What to do
Considering every line below, count those with the word "segment" and give only the result.

Dataset entries
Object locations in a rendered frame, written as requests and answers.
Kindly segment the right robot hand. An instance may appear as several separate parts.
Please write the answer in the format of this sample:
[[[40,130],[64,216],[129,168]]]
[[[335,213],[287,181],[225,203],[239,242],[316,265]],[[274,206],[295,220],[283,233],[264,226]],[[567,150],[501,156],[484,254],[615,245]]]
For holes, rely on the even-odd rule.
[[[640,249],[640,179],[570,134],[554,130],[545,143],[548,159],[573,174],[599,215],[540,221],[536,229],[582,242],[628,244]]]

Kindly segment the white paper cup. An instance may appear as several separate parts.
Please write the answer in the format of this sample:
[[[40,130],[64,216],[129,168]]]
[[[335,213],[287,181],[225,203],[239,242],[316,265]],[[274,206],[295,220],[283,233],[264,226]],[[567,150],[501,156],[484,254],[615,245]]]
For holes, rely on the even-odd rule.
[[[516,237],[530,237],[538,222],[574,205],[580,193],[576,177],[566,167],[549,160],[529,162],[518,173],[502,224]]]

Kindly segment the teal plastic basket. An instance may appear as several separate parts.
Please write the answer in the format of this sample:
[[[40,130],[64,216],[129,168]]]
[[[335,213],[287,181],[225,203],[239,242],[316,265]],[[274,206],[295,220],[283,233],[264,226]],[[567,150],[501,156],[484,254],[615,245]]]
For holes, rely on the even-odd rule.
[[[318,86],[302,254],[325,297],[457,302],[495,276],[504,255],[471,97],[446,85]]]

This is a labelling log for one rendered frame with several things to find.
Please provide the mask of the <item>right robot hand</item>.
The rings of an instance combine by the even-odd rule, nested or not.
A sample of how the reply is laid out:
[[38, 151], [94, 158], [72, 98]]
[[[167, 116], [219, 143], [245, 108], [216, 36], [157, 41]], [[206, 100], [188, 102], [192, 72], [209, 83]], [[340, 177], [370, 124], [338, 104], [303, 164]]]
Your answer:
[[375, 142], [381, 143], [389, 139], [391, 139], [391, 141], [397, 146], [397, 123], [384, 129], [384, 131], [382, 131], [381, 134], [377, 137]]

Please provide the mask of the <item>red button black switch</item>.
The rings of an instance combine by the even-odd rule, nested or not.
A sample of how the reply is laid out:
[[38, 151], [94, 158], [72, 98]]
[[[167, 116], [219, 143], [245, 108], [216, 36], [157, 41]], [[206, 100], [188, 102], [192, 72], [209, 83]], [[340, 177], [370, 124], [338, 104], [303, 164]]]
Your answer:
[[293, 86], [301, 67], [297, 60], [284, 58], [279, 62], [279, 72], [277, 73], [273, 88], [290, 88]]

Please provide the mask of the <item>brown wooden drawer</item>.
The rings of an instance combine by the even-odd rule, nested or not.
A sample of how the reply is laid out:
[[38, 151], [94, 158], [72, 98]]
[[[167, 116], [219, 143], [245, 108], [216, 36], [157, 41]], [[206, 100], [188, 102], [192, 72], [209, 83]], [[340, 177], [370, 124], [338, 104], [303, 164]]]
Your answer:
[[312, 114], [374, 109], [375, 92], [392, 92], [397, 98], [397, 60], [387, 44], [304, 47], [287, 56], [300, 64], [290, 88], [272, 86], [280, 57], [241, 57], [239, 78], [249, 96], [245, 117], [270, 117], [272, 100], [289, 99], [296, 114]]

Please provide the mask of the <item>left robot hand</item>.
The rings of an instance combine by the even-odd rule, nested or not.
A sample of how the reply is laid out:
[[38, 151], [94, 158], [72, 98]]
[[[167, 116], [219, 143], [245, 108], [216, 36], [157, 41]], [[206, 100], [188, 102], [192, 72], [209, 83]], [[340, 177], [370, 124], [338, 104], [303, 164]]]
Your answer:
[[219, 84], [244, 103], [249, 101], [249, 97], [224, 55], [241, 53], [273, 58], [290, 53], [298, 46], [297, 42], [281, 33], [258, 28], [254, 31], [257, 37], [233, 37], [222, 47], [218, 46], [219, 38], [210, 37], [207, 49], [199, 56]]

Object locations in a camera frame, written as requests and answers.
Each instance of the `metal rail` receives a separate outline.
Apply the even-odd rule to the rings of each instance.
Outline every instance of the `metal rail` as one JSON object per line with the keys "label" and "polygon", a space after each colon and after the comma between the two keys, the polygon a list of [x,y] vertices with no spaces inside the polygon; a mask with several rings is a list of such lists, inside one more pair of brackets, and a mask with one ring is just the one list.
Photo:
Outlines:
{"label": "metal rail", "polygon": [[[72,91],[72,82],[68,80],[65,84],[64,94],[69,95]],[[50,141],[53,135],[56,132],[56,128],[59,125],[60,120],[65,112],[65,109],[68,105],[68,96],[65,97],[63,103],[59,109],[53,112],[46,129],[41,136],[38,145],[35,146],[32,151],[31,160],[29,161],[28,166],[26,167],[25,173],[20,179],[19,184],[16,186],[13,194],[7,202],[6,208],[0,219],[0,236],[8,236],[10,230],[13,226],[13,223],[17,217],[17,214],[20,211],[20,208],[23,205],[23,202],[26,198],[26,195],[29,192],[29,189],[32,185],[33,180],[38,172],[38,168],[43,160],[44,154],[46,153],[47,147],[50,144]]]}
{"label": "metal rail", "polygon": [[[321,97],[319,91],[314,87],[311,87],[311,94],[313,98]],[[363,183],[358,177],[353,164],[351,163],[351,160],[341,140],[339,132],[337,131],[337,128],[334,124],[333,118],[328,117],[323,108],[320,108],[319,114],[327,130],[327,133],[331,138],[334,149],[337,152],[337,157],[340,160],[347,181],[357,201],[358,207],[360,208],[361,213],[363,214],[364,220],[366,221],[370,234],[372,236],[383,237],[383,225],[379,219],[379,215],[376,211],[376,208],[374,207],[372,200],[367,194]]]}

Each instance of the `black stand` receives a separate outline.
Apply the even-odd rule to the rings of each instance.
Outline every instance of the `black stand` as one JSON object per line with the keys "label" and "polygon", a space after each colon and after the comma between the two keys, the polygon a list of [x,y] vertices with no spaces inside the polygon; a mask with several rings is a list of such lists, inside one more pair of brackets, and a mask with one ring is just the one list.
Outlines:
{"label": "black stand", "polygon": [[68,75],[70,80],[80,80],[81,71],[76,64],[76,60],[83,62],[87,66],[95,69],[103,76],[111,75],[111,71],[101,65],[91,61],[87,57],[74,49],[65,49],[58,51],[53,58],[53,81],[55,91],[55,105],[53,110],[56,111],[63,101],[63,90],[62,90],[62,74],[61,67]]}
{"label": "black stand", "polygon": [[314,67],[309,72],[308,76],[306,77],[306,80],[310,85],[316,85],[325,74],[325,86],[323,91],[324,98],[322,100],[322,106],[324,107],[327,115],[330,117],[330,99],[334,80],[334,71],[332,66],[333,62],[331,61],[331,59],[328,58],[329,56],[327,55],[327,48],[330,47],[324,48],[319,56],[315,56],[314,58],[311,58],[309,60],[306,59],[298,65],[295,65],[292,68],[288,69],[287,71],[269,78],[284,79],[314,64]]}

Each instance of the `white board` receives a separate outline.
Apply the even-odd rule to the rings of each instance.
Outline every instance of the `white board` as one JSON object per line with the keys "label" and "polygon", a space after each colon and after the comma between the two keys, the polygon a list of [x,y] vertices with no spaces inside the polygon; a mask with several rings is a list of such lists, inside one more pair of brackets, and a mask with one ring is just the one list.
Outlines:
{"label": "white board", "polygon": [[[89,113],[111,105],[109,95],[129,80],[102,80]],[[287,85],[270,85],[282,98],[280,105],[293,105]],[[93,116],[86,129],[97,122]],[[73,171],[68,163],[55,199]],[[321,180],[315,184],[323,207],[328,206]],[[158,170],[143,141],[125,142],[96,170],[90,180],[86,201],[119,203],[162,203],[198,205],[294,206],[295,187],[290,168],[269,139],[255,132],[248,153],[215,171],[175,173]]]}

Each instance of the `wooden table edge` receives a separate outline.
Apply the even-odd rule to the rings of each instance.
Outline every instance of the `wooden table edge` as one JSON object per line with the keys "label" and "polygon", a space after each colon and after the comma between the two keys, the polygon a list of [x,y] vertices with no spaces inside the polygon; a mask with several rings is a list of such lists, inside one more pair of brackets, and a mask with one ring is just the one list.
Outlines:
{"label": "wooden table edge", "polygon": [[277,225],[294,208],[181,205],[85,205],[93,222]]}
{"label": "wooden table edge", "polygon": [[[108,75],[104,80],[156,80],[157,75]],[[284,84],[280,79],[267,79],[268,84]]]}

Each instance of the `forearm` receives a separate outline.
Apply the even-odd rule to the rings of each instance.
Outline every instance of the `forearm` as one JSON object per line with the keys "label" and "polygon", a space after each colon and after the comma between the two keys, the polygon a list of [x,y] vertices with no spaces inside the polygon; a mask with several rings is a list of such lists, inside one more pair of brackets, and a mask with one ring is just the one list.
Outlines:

Answer for the task
3